DIPP amendment makes startups eligible for 80% rebate on patent filing
In its most recent move to nurture growth in the startup environment, India’s Department of Industrial Policy and Promotion (DIPP) has added a new amendment to its Patent Rules 2003 that broadens the criteria to meet the definition of “startup” and facilitates the application process for patents.
Earlier this year, the DIPP expanded the criteria that it uses to classify a company as a “startup,” bringing about increased opportunities for companies that had traditionally fallen outside the scope of government-sponsored startup programs.
According to the previous definition, startups were companies less than five years old with a maximum turnover of Rs 25 crore per year; the new definition grants “startup” status to any entity recognized as a startup under the Startup India initiative. Additionally, the definition now extends to entities with up to seven years of existence as opposed to the previous five-year rule.
The new amendment from September 2 furthers the country’s startup agenda by enabling domestic and foreign startup companies that fit this new definition to receive an 80 percent rebate on patent application fees — the cost of which will be born by the DIPP itself.
Additionally, startup companies will now have the option for expedited patent registration at a highly discounted cost versus their more established counterparts. Under the expedited process, individuals and startups will need to pay Rs 8,000 for patent registration, whereas more established companies will be obligated to pay Rs 60,000.
Measures such as these are intended to foster innovation in the country by reducing the period required to be granted a patent. Previously, the patent filing process would normally take around five to seven years; the amendment aims to cut this time period to two-and-a-half years immediately and to one-and-a-half years by March 2018.

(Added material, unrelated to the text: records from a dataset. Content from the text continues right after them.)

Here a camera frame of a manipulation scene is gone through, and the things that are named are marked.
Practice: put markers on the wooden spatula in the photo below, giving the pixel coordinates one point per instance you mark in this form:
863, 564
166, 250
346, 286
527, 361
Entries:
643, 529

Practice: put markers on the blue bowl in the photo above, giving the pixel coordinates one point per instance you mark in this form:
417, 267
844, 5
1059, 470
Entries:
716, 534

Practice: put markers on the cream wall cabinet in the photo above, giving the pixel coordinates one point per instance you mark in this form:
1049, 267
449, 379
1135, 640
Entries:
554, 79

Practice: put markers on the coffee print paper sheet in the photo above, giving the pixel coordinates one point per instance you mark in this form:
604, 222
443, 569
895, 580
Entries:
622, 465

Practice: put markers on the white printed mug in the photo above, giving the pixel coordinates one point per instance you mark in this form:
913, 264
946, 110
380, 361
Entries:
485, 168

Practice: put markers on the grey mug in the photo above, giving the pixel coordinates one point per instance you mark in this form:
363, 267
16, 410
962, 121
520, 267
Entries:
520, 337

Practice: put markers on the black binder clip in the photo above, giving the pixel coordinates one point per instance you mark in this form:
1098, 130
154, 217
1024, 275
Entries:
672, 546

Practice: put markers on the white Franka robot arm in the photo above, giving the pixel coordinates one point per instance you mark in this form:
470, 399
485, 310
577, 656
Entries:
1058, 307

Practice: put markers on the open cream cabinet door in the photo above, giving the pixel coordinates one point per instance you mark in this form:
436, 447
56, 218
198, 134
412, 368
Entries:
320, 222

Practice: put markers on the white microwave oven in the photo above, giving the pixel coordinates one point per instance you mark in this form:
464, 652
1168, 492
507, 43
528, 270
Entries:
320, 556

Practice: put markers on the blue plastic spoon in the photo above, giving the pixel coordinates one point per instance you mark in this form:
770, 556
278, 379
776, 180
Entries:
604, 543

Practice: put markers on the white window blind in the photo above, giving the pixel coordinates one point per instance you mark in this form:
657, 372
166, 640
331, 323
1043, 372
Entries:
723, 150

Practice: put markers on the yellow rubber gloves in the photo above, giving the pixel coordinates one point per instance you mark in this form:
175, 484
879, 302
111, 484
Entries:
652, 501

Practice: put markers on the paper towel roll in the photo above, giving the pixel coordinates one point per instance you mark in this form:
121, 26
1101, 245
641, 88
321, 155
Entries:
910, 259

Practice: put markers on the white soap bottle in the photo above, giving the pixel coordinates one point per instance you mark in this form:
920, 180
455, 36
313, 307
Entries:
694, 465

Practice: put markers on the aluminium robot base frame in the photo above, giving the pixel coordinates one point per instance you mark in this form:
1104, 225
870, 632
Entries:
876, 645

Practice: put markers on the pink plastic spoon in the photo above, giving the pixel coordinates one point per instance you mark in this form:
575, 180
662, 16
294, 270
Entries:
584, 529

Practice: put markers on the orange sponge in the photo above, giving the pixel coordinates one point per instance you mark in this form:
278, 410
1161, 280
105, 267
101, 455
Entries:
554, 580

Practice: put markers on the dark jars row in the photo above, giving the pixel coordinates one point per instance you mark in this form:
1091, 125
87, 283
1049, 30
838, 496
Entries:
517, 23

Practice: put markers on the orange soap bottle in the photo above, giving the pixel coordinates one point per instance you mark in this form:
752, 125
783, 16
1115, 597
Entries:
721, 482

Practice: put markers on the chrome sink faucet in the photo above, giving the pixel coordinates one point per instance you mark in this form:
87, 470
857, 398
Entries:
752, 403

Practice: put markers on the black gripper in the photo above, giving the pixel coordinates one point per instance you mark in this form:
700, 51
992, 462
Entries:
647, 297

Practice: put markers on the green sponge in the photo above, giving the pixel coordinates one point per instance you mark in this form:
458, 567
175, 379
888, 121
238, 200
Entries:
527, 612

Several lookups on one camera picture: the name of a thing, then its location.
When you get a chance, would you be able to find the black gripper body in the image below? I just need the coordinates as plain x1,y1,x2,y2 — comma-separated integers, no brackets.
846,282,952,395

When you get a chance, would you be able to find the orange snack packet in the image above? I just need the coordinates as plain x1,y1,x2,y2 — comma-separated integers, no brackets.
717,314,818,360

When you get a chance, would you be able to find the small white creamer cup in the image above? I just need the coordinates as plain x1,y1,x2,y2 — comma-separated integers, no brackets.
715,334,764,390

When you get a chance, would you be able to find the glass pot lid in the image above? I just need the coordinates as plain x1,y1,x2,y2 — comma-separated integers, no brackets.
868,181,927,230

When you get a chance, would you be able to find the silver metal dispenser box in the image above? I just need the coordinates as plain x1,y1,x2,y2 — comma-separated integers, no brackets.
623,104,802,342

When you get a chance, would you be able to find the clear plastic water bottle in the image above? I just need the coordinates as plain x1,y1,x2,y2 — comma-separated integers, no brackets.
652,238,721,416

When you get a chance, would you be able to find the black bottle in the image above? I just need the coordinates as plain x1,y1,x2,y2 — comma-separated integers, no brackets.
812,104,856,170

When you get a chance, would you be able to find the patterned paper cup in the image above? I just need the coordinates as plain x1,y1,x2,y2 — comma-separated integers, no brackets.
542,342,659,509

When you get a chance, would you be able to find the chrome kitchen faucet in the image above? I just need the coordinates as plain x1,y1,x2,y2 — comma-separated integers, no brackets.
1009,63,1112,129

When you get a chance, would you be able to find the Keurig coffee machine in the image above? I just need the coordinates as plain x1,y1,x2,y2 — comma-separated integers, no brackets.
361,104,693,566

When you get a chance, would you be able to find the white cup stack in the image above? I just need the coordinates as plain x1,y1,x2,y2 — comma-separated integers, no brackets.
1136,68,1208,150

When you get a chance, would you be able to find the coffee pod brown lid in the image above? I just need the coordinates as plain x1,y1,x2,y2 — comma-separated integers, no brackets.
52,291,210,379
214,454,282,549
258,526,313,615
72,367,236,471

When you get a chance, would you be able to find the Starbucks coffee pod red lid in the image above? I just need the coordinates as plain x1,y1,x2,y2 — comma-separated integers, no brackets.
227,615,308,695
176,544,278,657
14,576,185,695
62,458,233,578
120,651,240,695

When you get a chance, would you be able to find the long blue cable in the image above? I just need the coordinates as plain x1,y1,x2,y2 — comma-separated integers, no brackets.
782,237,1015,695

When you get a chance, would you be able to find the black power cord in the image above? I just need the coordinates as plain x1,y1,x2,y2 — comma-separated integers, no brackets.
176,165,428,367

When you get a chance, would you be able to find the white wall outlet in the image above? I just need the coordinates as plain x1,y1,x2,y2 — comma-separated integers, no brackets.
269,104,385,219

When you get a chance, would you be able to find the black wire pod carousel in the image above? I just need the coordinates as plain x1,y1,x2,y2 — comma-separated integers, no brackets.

Some of the benefits of the DIPP’s liberalizing policy have already been seen, even prior to the September 2 filing. Last month, Optimus Drugs made headlines for having been granted a patent within a record-shattering 113 days — a stark improvement from the five to seven-year average.
Under the new rules and time frames, startups in India will be able to protect their proprietary technologies without worrying that the technology will become obsolete or stolen before protection is granted.
Improved measures such as those being taken by the DIPP are sure to facilitate innovation and growth within India, and will likely attract new investors who previously held concerns about intellectual property security and protection.
As the country continues to liberalize its policies in regard to startups and provide additional safety nets, the country will continue to solidify itself as a tech and startup power to be reckoned with.